**Task description:** Word for word, set down the listing that appears after this line.
'''
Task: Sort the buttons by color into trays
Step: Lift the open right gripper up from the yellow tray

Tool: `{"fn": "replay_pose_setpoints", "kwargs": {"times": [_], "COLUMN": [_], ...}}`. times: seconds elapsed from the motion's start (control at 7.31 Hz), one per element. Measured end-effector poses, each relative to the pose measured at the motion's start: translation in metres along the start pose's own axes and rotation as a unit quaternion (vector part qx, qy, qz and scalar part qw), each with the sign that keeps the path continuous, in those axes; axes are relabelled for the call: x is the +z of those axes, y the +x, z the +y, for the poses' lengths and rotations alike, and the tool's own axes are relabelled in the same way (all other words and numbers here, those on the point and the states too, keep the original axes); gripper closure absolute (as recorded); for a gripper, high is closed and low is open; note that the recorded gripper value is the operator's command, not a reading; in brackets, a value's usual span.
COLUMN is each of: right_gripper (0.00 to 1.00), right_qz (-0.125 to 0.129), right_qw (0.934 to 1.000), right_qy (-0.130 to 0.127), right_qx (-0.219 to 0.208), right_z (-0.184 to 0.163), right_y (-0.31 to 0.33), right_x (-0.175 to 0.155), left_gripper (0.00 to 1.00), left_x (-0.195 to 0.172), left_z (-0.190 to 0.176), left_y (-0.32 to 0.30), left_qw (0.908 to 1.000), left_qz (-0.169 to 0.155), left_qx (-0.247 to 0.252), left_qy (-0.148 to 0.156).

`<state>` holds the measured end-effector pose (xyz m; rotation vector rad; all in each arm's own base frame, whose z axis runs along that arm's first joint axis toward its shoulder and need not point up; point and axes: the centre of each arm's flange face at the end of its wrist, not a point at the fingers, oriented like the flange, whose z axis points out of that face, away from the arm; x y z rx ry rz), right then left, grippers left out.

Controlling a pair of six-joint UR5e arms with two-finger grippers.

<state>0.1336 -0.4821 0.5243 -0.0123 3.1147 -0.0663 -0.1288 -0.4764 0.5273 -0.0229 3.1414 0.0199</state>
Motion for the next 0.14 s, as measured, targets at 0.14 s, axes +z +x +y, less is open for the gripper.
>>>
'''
**Exercise output:**
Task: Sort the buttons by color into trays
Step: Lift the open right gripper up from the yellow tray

Tool: `{"fn": "replay_pose_setpoints", "kwargs": {"times": [_], "COLUMN": [_], ...}}`. times: seconds elapsed from the motion's start (control at 7.31 Hz), one per element. Measured end-effector poses, each relative to the pose measured at the motion's start: translation in metres along the start pose's own axes and rotation as a unit quaternion (vector part qx, qy, qz and scalar part qw), each with the sign that keeps the path continuous, in those axes; axes are relabelled for the call: x is the +z of those axes, y the +x, z the +y, for the poses' lengths and rotations alike, and the tool's own axes are relabelled in the same way (all other words and numbers here, those on the point and the states too, keep the original axes); gripper closure absolute (as recorded); for a gripper, high is closed and low is open; note that the recorded gripper value is the operator's command, not a reading; in brackets, a value's usual span.
COLUMN is each of: right_gripper (0.00 to 1.00), right_qz (-0.125 to 0.129), right_qw (0.934 to 1.000), right_qy (-0.130 to 0.127), right_qx (-0.219 to 0.208), right_z (-0.184 to 0.163), right_y (-0.31 to 0.33), right_x (-0.175 to 0.155), left_gripper (0.00 to 1.00), left_x (-0.195 to 0.172), left_z (-0.190 to 0.176), left_y (-0.32 to 0.30), left_qw (0.908 to 1.000), left_qz (-0.169 to 0.155), left_qx (-0.247 to 0.252), left_qy (-0.148 to 0.156).

`<state>` holds the measured end-effector pose (xyz m; rotation vector rad; all in each arm's own base frame, whose z axis runs along that arm's first joint axis toward its shoulder and need not point up; point and axes: the centre of each arm's flange face at the end of its wrist, not a point at the fingers, oriented like the flange, whose z axis points out of that face, away from the arm; x y z rx ry rz), right then left, grippers left out.

Controlling a pair of six-joint UR5e arms with two-finger grippers.

<state>0.1336 -0.4821 0.5243 -0.0123 3.1147 -0.0663 -0.1288 -0.4764 0.5273 -0.0229 3.1414 0.0199</state>
Motion for the next 0.14 s, as measured, targets at 0.14 s, axes +z +x +y, less is open for the gripper.
>>>

No more output is given for this exercise.